• Directions
Copy the data exactly from the line that contains "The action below" through the line that contains "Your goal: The", keeping both end lines and leaving out everything else.

────────────────

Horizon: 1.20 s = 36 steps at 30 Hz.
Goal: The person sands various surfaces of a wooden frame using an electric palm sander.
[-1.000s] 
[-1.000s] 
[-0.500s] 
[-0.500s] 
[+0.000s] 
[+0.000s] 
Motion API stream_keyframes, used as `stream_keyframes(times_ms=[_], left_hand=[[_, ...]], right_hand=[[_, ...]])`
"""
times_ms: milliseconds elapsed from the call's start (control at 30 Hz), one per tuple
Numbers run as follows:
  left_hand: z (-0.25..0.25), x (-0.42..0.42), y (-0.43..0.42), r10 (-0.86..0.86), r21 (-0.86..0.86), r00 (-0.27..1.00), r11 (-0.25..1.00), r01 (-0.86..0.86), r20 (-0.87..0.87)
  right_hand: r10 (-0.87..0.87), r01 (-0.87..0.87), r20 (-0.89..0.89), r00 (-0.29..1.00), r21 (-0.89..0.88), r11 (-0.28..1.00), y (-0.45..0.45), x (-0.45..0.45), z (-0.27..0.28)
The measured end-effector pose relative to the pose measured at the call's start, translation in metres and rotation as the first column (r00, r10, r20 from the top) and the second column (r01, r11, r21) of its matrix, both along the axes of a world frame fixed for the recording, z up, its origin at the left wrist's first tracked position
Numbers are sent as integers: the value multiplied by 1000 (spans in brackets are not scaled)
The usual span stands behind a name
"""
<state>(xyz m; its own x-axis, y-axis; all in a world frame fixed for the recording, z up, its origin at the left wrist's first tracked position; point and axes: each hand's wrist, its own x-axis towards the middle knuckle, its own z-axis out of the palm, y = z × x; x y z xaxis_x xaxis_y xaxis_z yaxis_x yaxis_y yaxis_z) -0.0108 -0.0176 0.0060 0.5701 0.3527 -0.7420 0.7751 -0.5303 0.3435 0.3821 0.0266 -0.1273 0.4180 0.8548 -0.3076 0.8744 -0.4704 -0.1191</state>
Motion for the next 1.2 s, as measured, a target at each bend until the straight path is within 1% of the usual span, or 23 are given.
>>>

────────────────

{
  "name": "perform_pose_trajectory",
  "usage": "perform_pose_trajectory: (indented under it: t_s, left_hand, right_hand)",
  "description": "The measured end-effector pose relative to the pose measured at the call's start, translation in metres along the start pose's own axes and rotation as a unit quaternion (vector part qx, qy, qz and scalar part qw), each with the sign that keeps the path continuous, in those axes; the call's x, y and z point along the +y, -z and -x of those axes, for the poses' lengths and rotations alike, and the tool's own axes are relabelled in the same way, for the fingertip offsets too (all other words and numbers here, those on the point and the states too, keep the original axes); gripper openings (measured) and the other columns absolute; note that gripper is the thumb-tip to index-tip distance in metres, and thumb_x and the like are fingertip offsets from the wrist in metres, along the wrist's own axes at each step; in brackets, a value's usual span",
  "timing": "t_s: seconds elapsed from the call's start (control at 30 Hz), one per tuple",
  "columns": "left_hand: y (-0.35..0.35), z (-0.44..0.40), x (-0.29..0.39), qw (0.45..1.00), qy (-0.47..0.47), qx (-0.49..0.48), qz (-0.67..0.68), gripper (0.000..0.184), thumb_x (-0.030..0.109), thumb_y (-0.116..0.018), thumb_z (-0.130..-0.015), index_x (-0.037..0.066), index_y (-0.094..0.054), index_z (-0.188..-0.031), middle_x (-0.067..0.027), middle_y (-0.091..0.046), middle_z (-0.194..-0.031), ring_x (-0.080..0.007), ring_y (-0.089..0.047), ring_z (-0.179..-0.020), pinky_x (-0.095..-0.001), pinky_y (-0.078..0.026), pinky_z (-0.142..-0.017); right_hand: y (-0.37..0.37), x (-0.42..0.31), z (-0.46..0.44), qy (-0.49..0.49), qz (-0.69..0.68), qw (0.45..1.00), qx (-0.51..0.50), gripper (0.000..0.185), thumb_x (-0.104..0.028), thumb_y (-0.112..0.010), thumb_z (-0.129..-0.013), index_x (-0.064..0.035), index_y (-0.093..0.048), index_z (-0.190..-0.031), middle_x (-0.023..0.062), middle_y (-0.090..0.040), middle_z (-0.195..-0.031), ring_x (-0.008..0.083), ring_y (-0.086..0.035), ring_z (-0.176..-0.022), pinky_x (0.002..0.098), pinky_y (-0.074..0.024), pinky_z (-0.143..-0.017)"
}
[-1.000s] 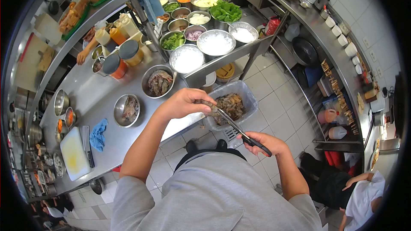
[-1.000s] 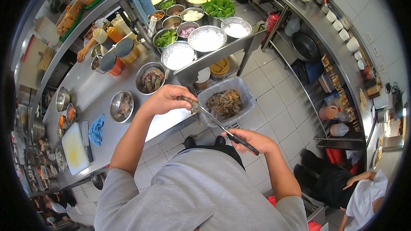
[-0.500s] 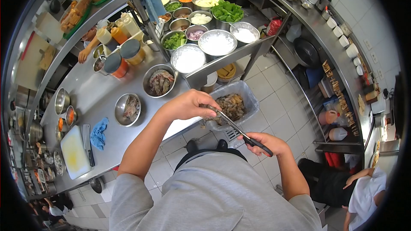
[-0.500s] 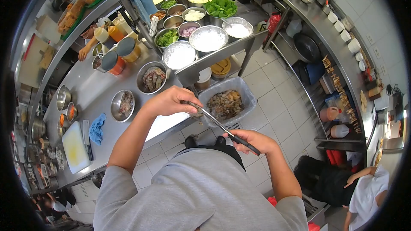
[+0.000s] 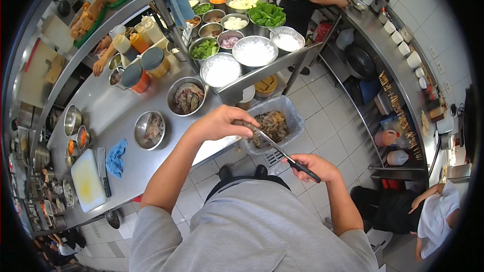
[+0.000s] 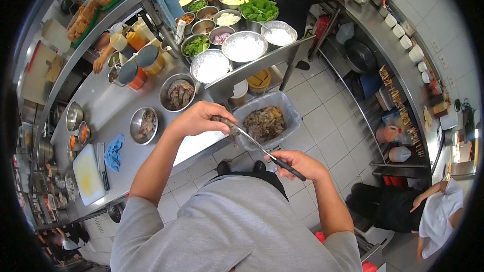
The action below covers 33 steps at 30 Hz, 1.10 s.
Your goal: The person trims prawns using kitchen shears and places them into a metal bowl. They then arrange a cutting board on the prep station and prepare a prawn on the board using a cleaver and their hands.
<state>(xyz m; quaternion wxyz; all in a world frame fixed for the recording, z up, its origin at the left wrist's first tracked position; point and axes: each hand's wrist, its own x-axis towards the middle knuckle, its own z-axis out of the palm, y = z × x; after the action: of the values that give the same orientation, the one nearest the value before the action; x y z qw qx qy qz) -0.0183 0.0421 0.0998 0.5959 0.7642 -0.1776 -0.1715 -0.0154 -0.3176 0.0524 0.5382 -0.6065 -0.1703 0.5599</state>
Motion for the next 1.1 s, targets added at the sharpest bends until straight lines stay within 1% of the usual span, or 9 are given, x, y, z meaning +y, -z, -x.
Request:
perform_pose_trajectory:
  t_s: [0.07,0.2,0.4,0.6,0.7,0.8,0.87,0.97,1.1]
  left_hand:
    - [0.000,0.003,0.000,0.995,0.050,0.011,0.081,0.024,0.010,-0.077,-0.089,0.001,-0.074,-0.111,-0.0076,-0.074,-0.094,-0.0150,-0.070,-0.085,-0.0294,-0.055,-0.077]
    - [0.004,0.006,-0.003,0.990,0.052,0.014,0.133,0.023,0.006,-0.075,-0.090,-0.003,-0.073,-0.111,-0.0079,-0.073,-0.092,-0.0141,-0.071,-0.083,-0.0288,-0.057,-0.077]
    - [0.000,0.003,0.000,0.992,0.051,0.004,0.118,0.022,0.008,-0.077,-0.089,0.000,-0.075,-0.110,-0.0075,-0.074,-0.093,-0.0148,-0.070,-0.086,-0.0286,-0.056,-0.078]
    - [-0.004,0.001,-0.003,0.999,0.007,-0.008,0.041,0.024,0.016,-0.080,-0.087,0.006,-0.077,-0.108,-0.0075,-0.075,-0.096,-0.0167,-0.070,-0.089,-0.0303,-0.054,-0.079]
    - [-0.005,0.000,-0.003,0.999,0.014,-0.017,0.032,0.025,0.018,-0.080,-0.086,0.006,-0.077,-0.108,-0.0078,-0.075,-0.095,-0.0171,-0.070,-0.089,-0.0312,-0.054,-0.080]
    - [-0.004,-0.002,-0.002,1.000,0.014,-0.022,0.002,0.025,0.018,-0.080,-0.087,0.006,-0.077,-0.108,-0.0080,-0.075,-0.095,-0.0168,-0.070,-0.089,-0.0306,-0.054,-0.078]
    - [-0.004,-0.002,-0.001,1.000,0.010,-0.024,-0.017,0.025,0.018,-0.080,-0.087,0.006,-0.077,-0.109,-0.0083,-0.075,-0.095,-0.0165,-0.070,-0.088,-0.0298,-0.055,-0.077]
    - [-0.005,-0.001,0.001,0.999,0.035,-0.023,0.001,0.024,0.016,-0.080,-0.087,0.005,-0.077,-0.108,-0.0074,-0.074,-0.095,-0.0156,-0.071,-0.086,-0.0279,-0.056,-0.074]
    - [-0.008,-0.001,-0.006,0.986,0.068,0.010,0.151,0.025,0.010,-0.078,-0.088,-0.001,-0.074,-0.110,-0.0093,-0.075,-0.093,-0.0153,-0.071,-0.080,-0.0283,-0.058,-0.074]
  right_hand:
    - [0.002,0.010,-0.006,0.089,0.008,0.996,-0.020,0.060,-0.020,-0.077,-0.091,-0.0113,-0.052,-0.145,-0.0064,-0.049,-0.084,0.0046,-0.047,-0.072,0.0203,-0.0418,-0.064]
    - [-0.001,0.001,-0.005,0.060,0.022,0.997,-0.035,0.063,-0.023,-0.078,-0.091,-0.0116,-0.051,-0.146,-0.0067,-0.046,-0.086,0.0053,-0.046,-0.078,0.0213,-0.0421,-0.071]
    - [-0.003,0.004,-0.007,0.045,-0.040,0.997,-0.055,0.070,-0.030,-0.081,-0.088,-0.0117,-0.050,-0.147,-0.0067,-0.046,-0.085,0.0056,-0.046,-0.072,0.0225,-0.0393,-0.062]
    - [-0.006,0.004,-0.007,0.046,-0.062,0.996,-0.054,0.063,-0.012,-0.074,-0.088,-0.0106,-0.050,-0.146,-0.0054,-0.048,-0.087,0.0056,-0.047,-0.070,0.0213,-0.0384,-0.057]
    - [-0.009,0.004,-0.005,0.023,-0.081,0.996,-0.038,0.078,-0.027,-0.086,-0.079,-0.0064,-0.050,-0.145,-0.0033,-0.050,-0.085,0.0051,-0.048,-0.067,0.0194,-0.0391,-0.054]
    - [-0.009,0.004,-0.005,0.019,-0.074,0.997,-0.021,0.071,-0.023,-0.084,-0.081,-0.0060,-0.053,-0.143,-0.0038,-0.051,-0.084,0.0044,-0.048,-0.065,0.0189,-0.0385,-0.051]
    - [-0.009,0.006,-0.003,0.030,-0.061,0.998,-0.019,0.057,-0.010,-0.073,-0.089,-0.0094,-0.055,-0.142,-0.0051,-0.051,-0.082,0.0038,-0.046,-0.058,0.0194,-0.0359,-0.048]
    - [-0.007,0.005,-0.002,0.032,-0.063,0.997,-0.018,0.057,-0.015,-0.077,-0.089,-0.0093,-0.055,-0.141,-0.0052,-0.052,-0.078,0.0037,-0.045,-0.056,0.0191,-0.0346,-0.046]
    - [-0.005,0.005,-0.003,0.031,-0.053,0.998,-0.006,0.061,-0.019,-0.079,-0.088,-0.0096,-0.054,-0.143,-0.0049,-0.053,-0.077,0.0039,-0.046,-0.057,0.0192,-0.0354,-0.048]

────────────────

• Your response
The action below covers 33 steps at 30 Hz, 1.10 s.
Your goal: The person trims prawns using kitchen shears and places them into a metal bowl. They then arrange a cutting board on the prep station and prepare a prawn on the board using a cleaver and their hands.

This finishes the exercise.